■ **Instructions to follow**
Return all the entries. Match them word for word.

[Records from a collection]
_ _ _

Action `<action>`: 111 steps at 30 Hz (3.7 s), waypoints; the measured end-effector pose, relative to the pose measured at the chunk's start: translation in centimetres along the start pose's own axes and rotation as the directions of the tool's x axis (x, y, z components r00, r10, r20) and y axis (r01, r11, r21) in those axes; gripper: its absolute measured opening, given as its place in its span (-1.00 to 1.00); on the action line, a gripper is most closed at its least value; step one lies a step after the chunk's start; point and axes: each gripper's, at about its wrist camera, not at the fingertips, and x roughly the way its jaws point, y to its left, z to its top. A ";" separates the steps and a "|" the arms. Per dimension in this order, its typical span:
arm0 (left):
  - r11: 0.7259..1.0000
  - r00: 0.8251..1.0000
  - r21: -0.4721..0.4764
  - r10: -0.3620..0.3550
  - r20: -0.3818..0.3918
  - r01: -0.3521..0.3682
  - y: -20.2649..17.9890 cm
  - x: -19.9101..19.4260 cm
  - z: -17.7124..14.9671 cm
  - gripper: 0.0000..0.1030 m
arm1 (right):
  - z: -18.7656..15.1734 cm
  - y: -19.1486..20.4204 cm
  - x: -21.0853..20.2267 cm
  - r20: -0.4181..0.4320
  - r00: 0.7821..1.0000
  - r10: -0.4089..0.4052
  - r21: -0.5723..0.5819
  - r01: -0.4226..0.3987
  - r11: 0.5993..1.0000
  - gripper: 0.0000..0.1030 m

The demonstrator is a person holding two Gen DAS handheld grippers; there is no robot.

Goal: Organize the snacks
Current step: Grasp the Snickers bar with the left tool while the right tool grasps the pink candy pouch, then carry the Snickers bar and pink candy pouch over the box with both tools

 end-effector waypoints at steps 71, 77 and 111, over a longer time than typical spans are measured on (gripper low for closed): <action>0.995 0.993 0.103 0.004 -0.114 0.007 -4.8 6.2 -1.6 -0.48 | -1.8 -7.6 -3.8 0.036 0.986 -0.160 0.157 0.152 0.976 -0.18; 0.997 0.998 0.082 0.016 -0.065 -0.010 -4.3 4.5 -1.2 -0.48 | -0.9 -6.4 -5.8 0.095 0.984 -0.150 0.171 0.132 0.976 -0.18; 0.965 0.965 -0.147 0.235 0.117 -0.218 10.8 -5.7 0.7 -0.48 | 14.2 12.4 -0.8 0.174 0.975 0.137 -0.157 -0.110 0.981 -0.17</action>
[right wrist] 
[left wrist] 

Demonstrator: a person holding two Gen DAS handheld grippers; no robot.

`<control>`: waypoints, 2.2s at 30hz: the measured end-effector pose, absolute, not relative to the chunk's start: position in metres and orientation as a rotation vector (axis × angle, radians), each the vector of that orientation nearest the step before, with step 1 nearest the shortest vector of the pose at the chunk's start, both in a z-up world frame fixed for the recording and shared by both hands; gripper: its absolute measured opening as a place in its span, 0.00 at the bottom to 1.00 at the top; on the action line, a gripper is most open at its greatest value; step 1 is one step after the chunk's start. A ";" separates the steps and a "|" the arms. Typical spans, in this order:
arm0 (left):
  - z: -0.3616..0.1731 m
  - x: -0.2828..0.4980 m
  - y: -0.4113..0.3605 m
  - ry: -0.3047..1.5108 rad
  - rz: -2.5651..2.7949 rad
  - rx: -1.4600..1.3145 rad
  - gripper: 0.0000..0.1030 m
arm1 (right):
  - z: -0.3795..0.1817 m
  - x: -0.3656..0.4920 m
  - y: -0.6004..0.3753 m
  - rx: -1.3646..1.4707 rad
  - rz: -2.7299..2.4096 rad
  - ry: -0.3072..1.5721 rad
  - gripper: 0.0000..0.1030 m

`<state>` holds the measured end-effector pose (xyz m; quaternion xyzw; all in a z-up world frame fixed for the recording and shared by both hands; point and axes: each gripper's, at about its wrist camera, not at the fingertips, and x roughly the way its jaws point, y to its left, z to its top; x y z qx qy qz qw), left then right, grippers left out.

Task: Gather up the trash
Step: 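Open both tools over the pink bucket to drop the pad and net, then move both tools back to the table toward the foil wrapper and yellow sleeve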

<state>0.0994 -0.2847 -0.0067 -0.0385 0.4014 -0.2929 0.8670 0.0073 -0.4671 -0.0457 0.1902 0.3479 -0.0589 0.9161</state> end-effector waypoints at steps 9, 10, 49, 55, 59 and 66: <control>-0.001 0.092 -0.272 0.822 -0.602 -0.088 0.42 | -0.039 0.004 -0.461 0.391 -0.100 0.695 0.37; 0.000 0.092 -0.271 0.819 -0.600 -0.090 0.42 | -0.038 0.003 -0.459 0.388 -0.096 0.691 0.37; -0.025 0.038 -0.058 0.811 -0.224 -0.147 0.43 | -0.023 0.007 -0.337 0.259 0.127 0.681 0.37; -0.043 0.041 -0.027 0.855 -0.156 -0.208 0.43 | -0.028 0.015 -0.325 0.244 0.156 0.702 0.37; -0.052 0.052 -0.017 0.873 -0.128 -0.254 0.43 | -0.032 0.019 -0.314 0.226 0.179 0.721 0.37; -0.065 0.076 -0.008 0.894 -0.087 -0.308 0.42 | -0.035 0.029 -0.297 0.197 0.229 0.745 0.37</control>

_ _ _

■ **Output**
Action `<action>`: 111 steps at 30 Hz (3.7 s), waypoints; the measured end-effector pose, relative to the pose measured at the chunk's start: translation in centimetres along the start pose's own axes and rotation as the directions of the tool's x axis (x, y, z components r00, r10, r20) and y axis (r01, r11, r21) in those axes; gripper: its absolute measured opening, given as its place in its span (-1.00 to 1.00); on the action line, a gripper is most closed at its least value; step one lies a step after the chunk's start; point and axes: each gripper's, at about its wrist camera, not at the fingertips, and x roughly the way its jaws point, y to its left, z to its top. A ";" separates the steps and a "|" the arms. Per dimension in this order, its typical span:
arm0 (left):
  - r11: 0.7259..1.0000
  - r00: 0.8251..1.0000
  - r21: -0.4721..0.4764
  - r10: -0.3620..0.3550
  - r20: -0.3818..0.3918
  - r01: -0.3521..0.3682
  - y: -20.2649..17.9890 cm
  - x: -19.9101..19.4260 cm
  - z: -17.7124..14.9671 cm
  - gripper: 0.0000..0.1030 m
arm1 (right):
  - z: -18.7656..15.1734 cm
  - y: -19.1486..20.4204 cm
  - x: -21.0853..20.2267 cm
  - r20: -0.4181..0.4320
  - r00: 0.7821..1.0000
  - r10: -0.4089..0.4052
  - r21: -0.5723..0.5819
  - r01: -0.4226..0.3987
  - r11: 0.5993..1.0000
  - gripper: 0.0000..0.1030 m

The demonstrator is a person holding two Gen DAS handheld grippers; there is no robot.

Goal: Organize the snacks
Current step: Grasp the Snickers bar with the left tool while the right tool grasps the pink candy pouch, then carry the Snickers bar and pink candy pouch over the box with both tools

 end-effector waypoints at steps 71, 77 and 111, over a longer time than typical spans are measured on (gripper low for closed): <action>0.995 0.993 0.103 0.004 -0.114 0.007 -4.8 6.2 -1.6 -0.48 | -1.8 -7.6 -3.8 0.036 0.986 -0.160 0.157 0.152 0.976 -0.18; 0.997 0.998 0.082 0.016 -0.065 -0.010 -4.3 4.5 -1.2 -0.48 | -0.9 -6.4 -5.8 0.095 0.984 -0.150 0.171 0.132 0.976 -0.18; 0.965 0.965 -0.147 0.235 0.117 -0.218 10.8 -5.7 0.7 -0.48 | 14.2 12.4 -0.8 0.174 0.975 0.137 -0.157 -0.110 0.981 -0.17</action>
[right wrist] 
[left wrist] 

Demonstrator: a person holding two Gen DAS handheld grippers; no robot.

`<control>`: waypoints, 2.2s at 30hz: the measured end-effector pose, absolute, not relative to the chunk's start: position in metres and orientation as a rotation vector (axis × angle, radians), each the vector of that orientation nearest the step before, with step 1 nearest the shortest vector of the pose at the chunk's start, both in a z-up world frame fixed for the recording and shared by both hands; gripper: its absolute measured opening as a place in its span, 0.00 at the bottom to 1.00 at the top; on the action line, a gripper is most open at its greatest value; step 1 is one step after the chunk's start. A ";" separates the steps and a "|" the arms. Typical spans, in this order:
arm0 (left):
  - z: -0.3616..0.1731 m
  - x: -0.2828..0.4980 m
  - y: -0.4113..0.3605 m
  - ry: -0.3047..1.5108 rad
  - rz: -2.5651..2.7949 rad
  - rx: -1.4600..1.3145 rad
  - gripper: 0.0000..0.1030 m
arm1 (right):
  - z: -0.3795..0.1817 m
  - x: -0.3656..0.4920 m
  - y: -0.6004..0.3753 m
  - rx: -1.3646..1.4707 rad
  - rz: -2.7299..2.4096 rad
  - ry: -0.3072..1.5721 rad
  - gripper: 0.0000..0.1030 m

`<state>` holds the measured end-effector pose (xyz m; quaternion xyzw; all in a z-up world frame fixed for the recording and shared by both hands; point and axes: each gripper's, at about its wrist camera, not at the fingertips, and x roughly the way its jaws point, y to its left, z to its top; x y z qx qy qz qw), left then right, grippers left out.

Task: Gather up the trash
Step: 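Open both tools over the pink bucket to drop the pad and net, then move both tools back to the table toward the foil wrapper and yellow sleeve
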
<state>0.0994 -0.2847 -0.0067 -0.0385 0.4014 -0.2929 0.8670 0.0073 -0.4671 -0.0457 0.1902 0.3479 -0.0589 0.9161</state> end-effector waypoints at steps 9, 10, 49, 55, 59 and 66: <control>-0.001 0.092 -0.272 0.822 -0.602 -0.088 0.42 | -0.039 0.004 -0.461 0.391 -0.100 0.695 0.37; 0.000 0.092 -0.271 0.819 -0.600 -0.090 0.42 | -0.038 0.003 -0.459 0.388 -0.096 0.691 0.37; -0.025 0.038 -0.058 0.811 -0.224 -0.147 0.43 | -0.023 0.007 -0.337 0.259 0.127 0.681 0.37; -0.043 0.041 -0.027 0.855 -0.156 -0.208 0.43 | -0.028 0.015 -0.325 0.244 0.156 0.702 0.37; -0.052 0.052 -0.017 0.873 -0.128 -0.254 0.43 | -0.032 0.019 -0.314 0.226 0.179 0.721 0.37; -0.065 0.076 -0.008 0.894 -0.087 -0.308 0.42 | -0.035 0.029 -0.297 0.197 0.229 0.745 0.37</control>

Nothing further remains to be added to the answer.